Passage to Dawn
- Cover of the first edition
- Author: R. A. Salvatore
- Language: English
- Series: Legacy of the Drow
- Genre: Fantasy literature
- Publisher: Wizards of the Coast
- Publication date: 1996
- Publication place: United States
- Media type: Print
- Pages: 313
- ISBN: 9780786907502
- OCLC: 670434020
- Preceded by: Siege of Darkness

= Passage to Dawn =

1996 novel by R. A. Salvatore

Passage to Dawn is a 1996 fantasy novel by American writer R. A. Salvatore. It is the fourth and final book of his Legacy of the Drow series.

==Plot summary==

Passage to Dawn finds Drizzt and Catti-brie aboard the Sea Sprite six years after the events of the previous novel (Siege of Darkness, 1994), with the company of its captain, Deudermont, its wizard Robillard, and its powerful crew. The Sea Sprite is indeed a feared force on the Sword Coast, with few pirates choosing to attack its deadly wizard, drow ranger, panther, archer or ballista. They have been hunting pirates for the six years after the Battle of Mithral Hall. The balor, Errtu, who needs Drizzt to break his banishment; takes Deudermont's shape and it is unmasked when it hints to a mysterious island. Deudermont looks for the island to find out who sent the creature. The Sea Sprite crew goes to Mintarn in search of information about the mysterious Caerwich. They are attacked by pirates, but they manage to escape also because of the magical arrival of Harkle Harpell, who joins the crew. After a long and perilous journey, the Sea Sprite reaches Caerwich. There more dangers await the companions, but they eventually find an old hag who gives a riddle message to Drizzt and Catti-brie. The drow believes that the message implies that his father is alive and held by Lolth. The companions look for more information from a fiend of the Abyss, contacting it through a priest. On the journey back, the Sea Sprite is nearly destroyed by a storm and is saved by Harkle, whose spell magically transports the damaged schooner in Impresk Lake, near the residence of the priest Cadderly Bonaduce.

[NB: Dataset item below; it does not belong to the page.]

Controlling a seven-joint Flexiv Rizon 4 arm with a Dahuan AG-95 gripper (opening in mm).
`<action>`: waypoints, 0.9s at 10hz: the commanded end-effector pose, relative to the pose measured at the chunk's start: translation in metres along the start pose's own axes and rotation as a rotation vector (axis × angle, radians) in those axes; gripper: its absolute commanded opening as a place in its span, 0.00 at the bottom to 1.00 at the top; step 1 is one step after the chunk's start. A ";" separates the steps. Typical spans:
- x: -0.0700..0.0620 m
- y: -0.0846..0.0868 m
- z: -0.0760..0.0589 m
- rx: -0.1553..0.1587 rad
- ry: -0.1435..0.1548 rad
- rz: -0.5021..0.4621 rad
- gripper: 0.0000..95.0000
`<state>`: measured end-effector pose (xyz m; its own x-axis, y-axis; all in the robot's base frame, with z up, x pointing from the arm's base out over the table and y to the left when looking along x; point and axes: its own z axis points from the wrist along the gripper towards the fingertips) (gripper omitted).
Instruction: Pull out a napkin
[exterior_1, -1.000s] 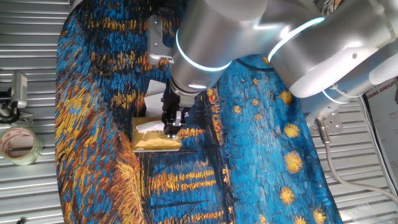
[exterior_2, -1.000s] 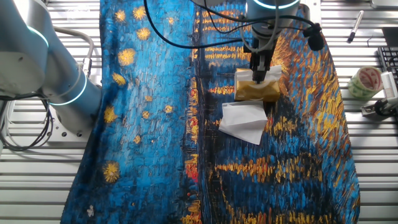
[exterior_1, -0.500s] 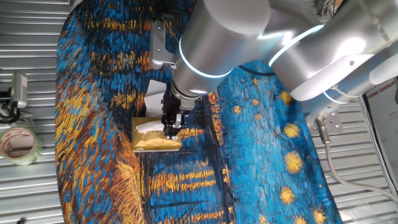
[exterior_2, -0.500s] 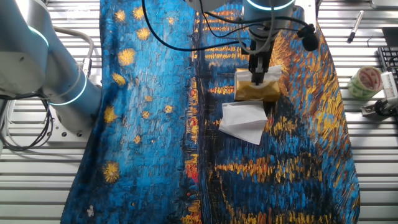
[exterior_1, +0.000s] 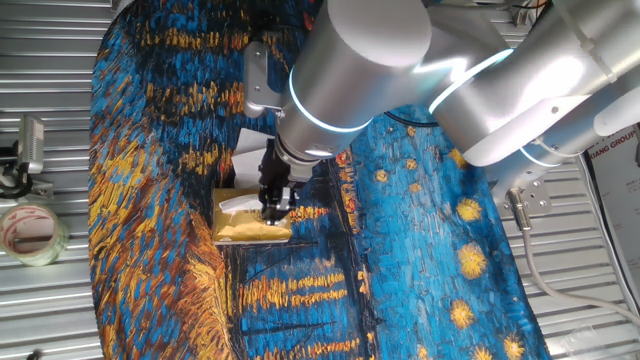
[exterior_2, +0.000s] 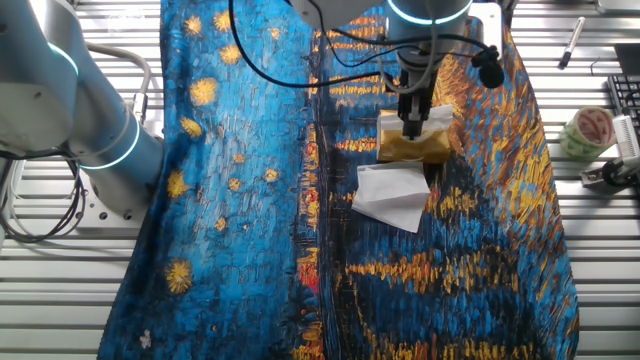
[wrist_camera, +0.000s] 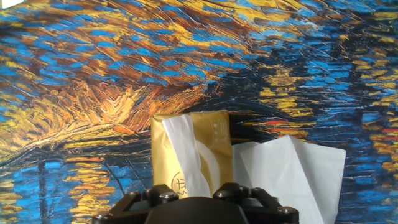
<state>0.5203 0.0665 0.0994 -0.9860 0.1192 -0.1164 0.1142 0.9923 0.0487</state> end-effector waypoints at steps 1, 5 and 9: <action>-0.001 0.000 -0.001 -0.006 0.001 0.002 0.40; -0.008 0.001 -0.001 -0.011 0.006 0.002 0.40; -0.008 0.002 0.002 -0.011 0.000 0.002 0.40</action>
<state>0.5280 0.0674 0.0975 -0.9857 0.1215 -0.1169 0.1153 0.9916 0.0587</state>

The companions go to Icewind Dale where Crenshinibon lies, the place where Errtu will more likely show up. In the meantime the crystal shard itself is found and taken by Stumpet Rakingclaw. Errtu is summoned by a wizard, but he breaks free and flies to Icewind Dale. He takes Crenshinibon from Stumpet, capturing her soul and using her body as a bait to lure Drizzt to him. Stumpet's body leads the companions to the Sea of Moving Ice. There they are attacked by Taers sent by Crenshinibon, and they beat the creatures because of the arrival of Revjak and his warriors. Berkthgar and his men, who were also following the companions, arrive as well and eventually the heroes make the barbarian realize his mistakes. The companions then proceed to their quest and they eventually reach Cryshal-Tirith, where battle with Errtu's minions ensues. Regis infiltrates the tower and, with cunning and willpower, he manages to lock Crenshinibon in a box from where its power cannot escape. In the meantime the others are saved by the arrival of Kierstaad, son of Revjak, wielding Aegis-fang, taken from Bruenor's quarters. Errtu's prisoner, Wulfgar, breaks free and joins battle with his warhammer. The companions eventually defeat Errtu.

==Reception==
Trenton Webb reviewed Passage to Dawn for Arcane magazine, rating it a 4 out of 10 overall. He commented that "Bucking the Prince, Princess and Dragon rescue trend, Passage to Dawn tries to add the extra element of mystery to the adventure by withholding the identity of the victim. So, where more traditional tales focus on the link between rescuer and abductee, this story drags its heroes the length of the Forgotten Realms on a mission to save somebody. They're not exactly sure who, but someone needs rescuing and there's a good chance of a ruck, too." Webb adds: "This plotline employs an eclectic cast who seem bound by AD&D reality when it suits them and liberally free of it when the plot gets out of hand. Drizzit, the star, is a male Ranger with a fondness for sunrises and the open sea, while the wizard Harkle Harpell behaves exactly as described in the Forgotten Realms expansion set The North, but his unbridled power and sudden appearance is, sadly, anything but convincing." He continues: "Together with dwarven-raised humans, barbarian friendly halflings and kindhearted pirates, the characters do their damnedest to add gusto. But while this makes individual encounters fun, it begins to pull the weak plot out of shape. What starts out as a pirate chase turns into a treasure hunt, which leads the crew to a far away lake and back up north for a final showdown with a Balor." Webb concludes his review by saying, "The result is a vaguely interesting tale which leaps between locales and characters for its own benefit rather than the reader's. All too often, your concentration is shattered by the introduction of Drizzit's essays on life, a sudden change of tack, or the arbitrary introduction of superfluous characters. There are some neat set-pieces but they just don't hold together."

Passage to Dawn debuted on The New York Times Best Seller list at number 13.